What was your inspiration for going into the life sciences industry?
I was raised in a family of physicians and life sciences PhD’s. Life sciences was part of our dinner conversations—sometimes not the most appetizing! But I really got catalyzed and deeply embedded in this industry through the work I did with large health provider systems beginning in the mid-1990’s.
My respect, admiration and motivation all deepened when I saw the level of commitment displayed by the clinicians and healthcare professionals working hand-in-hand every day to improve patient outcomes. I was hooked when I realized the impact the industry could have on the life of a patient and his or her family. There just isn’t another industry like this one.
What did you do prior to joining Accenture?
I have been involved in Life Sciences now for almost 25 years. Prior to joining Accenture in January 2012, I was a co-founder of two diagnostics and two therapeutics companies focused on oncology, diabetes and Parkinson’s. I was also the global COO and senior vice president for strategy at Novartis Institutes for BioMedical Research — the R&D operating division of Novartis. Prior to that, I was a Life Sciences partner at McKinsey.
Tell us about your role at Accenture.
I am a managing director in Accenture’s Boston office and the global lead for Accenture’s Predictive Health Intelligence practice. As the lead for Predictive Health Intelligence, I am working with several of the largest global pharmaceutical companies to help them evolve their business models to become evidence-based and focused on delivering improved patient outcomes in affordable, measurable ways.
In this capacity, we are bringing our pharmaceutical and medical device companies together with healthcare providers, payers, leading clinical data and analytics companies, cloud-enabled data and technology companies, as well as numerous services companies to look at the full patient experience from all angles. This level of collaboration enables us to aggregate and analyze data collectively, creating new insights from disparate data sources to illuminate how therapeutics, devices and diagnostics can bring more value to patients and health systems around the world.
What is the most exciting change you have seen in the industry over the last 5 years?
Today, I can sit in a meeting with biomedical researchers and clinicians, engaged in questions about strategy, the current standard of care, or what actions clinicians take for specific patient populations and we can get to an answer for these types of complex questions in almost real-time.
We also now have the technologies—e.g., big data infrastructure such as hadoop—and access to a variety of data sources such as electronic medical records that enable us to model and analyze patient information at scale and with incredible immediacy.
What about over the last year?
We are now creating insights into what therapeutic approaches work best and for whom. We can use human and machine-driven analytics to predict which patients will respond to a new therapy, or those who may fail to respond. We can accelerate our understanding of why they are responding. We can see the combinations of approaches that work best for one patient but not another.
The scale of the data we can access today is twice what it was last year alone. And we are just beginning to scratch the surface. Within three to five years we’ll be able to answer critical questions about clinical research at a ‘population’ level versus at a ‘sampled trial’ scale. Soon, we will be able to measure and improve the value realized for a therapy on a precise population in a predictable and accelerating manner.
As pharma business models evolve from being volume focused to patient/value driven—what do you see as the biggest barriers for the industry to overcome?
Today, life sciences companies are ‘stove-piped’ or ‘hyper-functional’ in their operating models. Data is captured and often marooned within these silos.
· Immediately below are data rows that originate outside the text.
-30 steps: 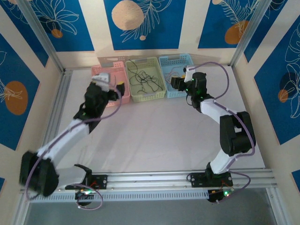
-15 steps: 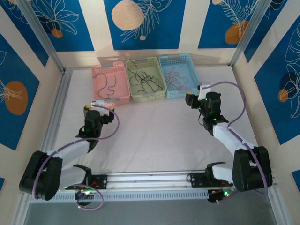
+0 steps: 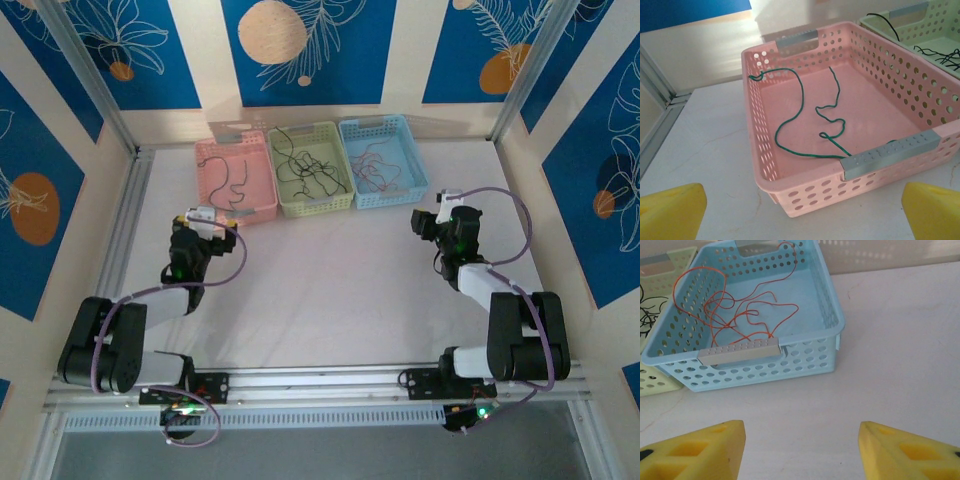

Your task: Untangle the cables

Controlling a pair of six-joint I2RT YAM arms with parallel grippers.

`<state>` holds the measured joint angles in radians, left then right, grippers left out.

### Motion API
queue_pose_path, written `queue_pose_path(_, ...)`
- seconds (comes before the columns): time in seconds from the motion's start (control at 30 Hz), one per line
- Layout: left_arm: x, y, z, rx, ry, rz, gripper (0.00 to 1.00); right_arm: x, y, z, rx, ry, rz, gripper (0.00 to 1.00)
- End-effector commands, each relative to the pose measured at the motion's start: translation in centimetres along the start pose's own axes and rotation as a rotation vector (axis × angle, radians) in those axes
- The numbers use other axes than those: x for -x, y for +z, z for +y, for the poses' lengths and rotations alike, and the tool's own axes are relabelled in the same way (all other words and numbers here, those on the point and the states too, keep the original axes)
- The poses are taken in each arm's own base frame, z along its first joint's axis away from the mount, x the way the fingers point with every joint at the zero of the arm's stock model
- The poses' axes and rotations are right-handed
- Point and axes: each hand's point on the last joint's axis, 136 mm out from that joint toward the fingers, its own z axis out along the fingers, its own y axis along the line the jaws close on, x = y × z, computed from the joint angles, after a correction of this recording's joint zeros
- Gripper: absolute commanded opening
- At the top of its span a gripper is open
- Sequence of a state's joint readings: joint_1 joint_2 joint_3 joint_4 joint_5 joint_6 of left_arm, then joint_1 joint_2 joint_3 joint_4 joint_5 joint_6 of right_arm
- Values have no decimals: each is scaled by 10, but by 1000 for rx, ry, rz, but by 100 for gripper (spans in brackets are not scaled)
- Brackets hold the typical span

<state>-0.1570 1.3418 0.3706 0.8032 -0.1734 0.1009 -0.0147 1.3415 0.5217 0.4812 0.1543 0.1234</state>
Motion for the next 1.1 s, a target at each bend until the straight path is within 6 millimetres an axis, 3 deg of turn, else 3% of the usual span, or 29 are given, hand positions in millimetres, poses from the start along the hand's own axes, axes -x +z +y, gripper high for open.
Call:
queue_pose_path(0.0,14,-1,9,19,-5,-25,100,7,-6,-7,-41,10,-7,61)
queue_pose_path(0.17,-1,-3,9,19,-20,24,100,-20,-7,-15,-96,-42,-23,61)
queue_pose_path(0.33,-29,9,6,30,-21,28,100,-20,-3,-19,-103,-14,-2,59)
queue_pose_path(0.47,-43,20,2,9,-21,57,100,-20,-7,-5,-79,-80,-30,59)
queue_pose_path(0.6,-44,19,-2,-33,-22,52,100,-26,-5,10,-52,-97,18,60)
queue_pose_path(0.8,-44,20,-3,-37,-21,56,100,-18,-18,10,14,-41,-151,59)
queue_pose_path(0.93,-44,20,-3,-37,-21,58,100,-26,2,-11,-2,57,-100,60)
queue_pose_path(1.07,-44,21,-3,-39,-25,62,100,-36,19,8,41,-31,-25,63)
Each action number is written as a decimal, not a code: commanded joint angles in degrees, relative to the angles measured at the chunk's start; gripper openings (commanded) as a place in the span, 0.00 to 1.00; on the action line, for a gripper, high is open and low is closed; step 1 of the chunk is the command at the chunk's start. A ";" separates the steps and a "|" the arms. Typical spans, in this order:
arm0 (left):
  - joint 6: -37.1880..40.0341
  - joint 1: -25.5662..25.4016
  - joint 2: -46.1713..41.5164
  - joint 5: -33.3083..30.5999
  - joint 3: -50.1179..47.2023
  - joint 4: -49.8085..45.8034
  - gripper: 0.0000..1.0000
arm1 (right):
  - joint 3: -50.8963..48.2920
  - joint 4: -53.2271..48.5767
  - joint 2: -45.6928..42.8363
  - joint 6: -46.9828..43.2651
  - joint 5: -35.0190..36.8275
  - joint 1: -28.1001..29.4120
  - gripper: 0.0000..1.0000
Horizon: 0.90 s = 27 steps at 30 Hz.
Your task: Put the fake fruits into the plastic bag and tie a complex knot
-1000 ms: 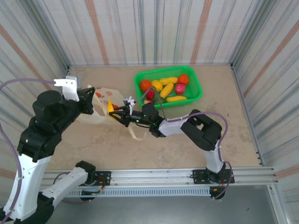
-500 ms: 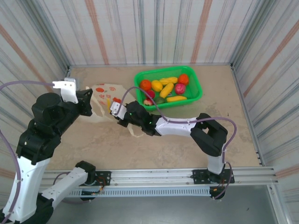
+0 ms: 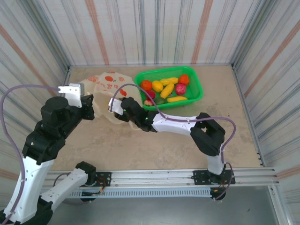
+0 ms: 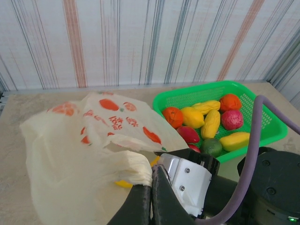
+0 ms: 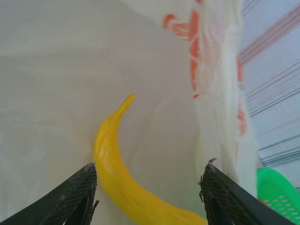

The future of value management and delivery is a ‘team sport.’ It requires cross-enterprise and cross-discipline analytics and collaborations.
The first big challenge is to break down these silos and create collaborative organizations where data and analytics are shared and integrated across all functional areas. The second challenge is to break down the silos externally across the health ecosystem—between payers, providers, pharma companies, and so forth—to align around the common goal of delivering an improved patient outcome in an economically viable way that has clear benefit for all parties.
What areas will the consumer be most surprised to see “big data” impacting them directly? What will they have to do differently?
We have become accustomed to websites and other technologies “knowing” who we are and what our patterns of behavior are—Amazon recommendations, Google searches, iSpotify, etc. Yet today, very few of these predictive capabilities are making their way to consumers in healthcare.
Patients will soon carry all of their medical data with them in their pockets, so to speak. Many companies are looking to partner with consumers to make it easier for the health consumer to do the ‘job’ of managing their own health and data in an effort to streamline the process and avoid expensive trips to the doctor’s office.
While the process is awkward today, in the next few years we will see big data, analytics, and new tools making it easier for individual health consumers to handle the risks and increased expenses that the health system is asking them to take on. It will enable consumers to be more intelligent buyers and users of health services. It will create a whole new industry of staying healthy with real personal, emotional and financial rewards for doing so. Healthcare will become as personal and individualized as we’ve experienced in other aspects of our lives, transformed by the digital and mobile revolutions.